Question

The coordinates of the three vertices of the triangle are $(8, - 5),( - 2, - 7)$and$(5,1)$, find the area of the triangle.

Answer 1

Hint: Area is called the space occupied by the figure. The unit of area is squares, it is termed as square centimeters, square inches, square feet etc. In this problem, we have to find the area of the triangle whose vertices are given i.e. $(8, - 5),( - 2, - 7)$ and $(5,1)$.

Formula Used:
Area of triangle$ = \dfrac{1}{2}\left| {{x_1}({y_2} - {y_3}) + {x_2}({y_3} - {y_1}) + {x_3}({y_1} - {y_2})} \right|$
Where, $({x_1},{y_1}),({x_2},{y_2})$ and $({x_3},{y_3})$ are the coordinates of the vertices of the triangle.

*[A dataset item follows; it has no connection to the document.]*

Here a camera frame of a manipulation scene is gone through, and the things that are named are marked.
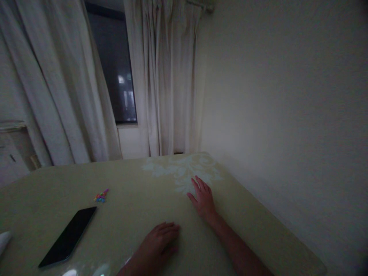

Complete step by step answer:
Area of triangle $ = \dfrac{1}{2} \times b \times h$, for the right angle triangle but here the coordinates of the vertices of the triangle are given and to find the area of the triangle, there is a formula i.e.,
Area of triangle$ = \dfrac{1}{2}\left| {{x_1}({y_2} - {y_3}) + {x_2}({y_3} - {y_1}) + {x_3}({y_1} - {y_2})} \right|$
Where, $({x_1},{y_1}),({x_2},{y_2})$ and $({x_3},{y_3})$are the coordinates of the vertices of the triangle.
Let us assume, Area of triangle$ = A$,${x_1} = 8,{y_1} = - 5,{x_2} = - 2,{y_2} = - 7,{x_3} = 5,{y_3} = 1$. Now, let us substitute these values into the above formula.
$ \Rightarrow A = \dfrac{1}{2}\left| {8( - 7 - 1) + ( - 2)(1 - ( - 5)) + 5( - 5 - ( - 7))} \right|$
On further solving, we get,
$
   \Rightarrow A = \dfrac{1}{2}\left| {8( - 8) - 2(1 + 5) + 5( - 5 + 7)} \right| \\
   \Rightarrow A = \dfrac{1}{2}\left| { - 64 - 2(6) + 5(2)} \right| \\
   \Rightarrow A = \dfrac{1}{2}\left| { - 64 - 12 + 10} \right| \\
   \Rightarrow A = \dfrac{1}{2}\left| { - 66} \right| \\
   \Rightarrow A = \left| { - 33} \right| \\
   \Rightarrow A = 33 \\
 $
Hence, the area of the triangle from the coordinates of the vertices is $33c{m^2}$.

Note: In this formula, we have used a modulus sign, the modulus is also known as the absolute value of a real number. The sign of the modulus is $\left| {} \right|$. If a positive number is placed inside this modulus sign then it results in a positive number. For example,$\left| 3 \right| = 3$. But if a negative number is placed inside the modulus sign then it results in a positive number. For example, $\left| { - 2} \right| = 2$. Thus, the absolute value is always either positive or zero.